What is required. Give back the full listing, character for character, with no pictures.

Exercise data.
____

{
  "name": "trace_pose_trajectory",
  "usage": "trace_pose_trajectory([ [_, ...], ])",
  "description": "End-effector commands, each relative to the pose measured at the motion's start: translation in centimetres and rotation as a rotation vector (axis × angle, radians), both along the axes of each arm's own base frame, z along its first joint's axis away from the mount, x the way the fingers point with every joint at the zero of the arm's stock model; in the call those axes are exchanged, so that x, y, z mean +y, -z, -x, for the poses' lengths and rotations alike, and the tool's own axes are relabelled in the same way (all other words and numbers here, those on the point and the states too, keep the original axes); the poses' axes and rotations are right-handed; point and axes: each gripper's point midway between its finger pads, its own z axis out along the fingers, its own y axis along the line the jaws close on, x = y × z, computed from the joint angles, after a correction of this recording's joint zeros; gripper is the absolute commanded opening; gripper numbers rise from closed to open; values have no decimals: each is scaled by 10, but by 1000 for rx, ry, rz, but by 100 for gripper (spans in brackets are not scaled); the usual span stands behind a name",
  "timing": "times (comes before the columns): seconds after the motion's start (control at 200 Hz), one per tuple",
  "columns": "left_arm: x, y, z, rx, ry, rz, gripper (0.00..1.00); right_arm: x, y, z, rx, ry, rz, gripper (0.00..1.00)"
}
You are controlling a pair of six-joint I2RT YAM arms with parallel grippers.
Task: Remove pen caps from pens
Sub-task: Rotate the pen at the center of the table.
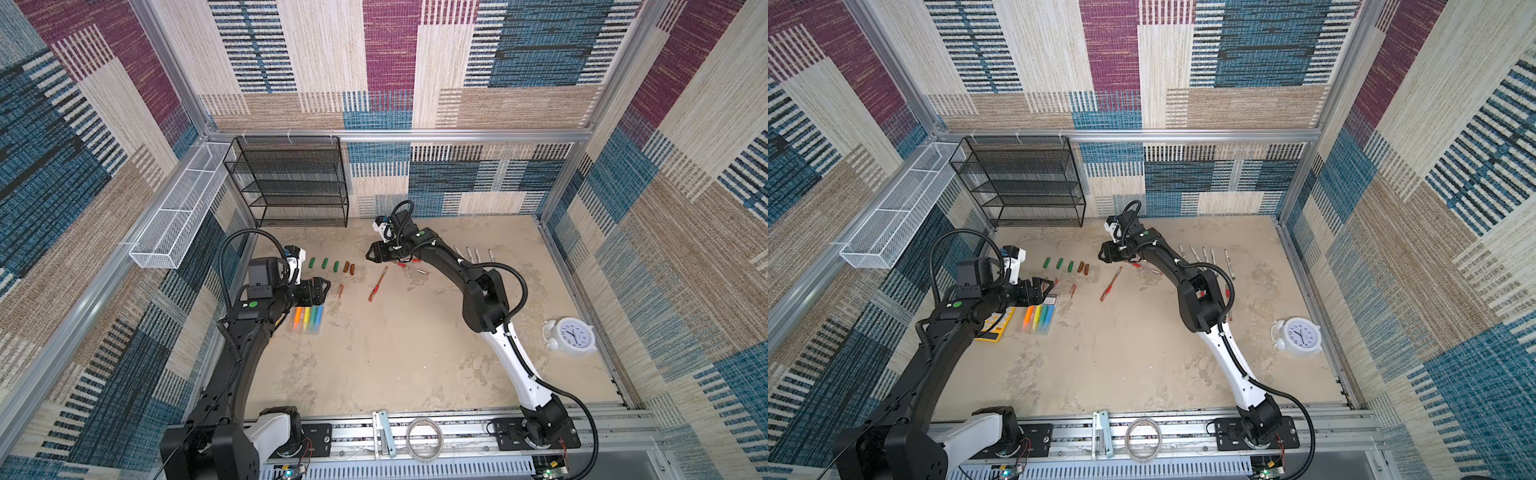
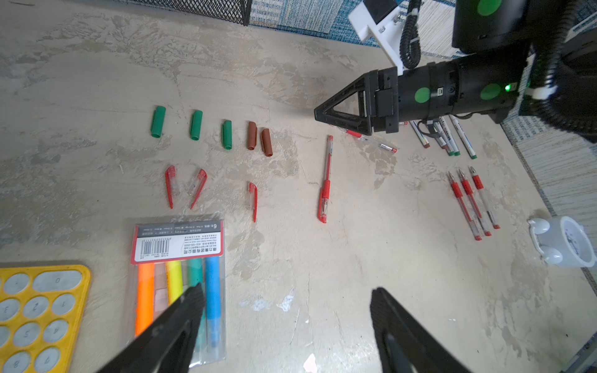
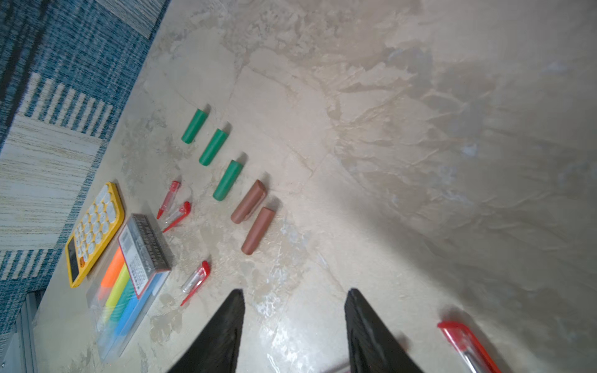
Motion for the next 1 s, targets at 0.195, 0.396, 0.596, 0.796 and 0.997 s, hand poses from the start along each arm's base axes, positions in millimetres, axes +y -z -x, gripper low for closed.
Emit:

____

Expected answer.
{
  "name": "trace_pose_trajectory",
  "usage": "trace_pose_trajectory([ [_, ...], ])",
  "description": "End-effector commands, each relative to the pose measured at the motion's start: translation in centimetres and rotation as a rotation vector (axis × angle, radians), both along the axes of each arm's own base frame, z along its first joint's axis away from the mount, x the way the fingers point with every joint at the zero of the arm's stock model; in the call those axes are exchanged, so that x, y, z mean +y, -z, -x, for the poses' lengths and rotations alike, and the tool's own axes are relabelled in the same way (all other words and numbers here, those on the point and the states too, keep the original axes); the poses' axes and rotations are right-handed; point and axes: each gripper's point midway between its finger pads, its own z axis out along the fingers, its own y axis along the line the jaws close on, x = y × z, computed from the joint angles, after a correction of this recording's joint zeros; gripper is the absolute commanded opening; gripper numbers rise from closed to open; values have no decimals: each is scaled by 10, but by 1000 for rx, ry, rz, but by 100 for gripper (spans in brackets are not scaled); the usual span stands behind a name",
  "timing": "times (comes before the columns): seconds after the motion's start (control at 200 Hz), one per tuple",
  "columns": "left_arm: x, y, z, rx, ry, rz, gripper (0.00..1.00); right_arm: x, y, z, rx, ry, rz, gripper (0.00..1.00)"
}
You are controlling a pair of six-joint I2RT YAM arms with parallel grippers.
Task: Remove pen caps from pens
Sub-task: Rotate the pen at the center of the table.
Motion for the next 1 s, targets at 0.195, 0.396, 0.596, 0.796 and 0.997 s, hand poses from the start along each arm's base axes, positions in millimetres, axes +y -z -x, gripper low for closed.
Emit:

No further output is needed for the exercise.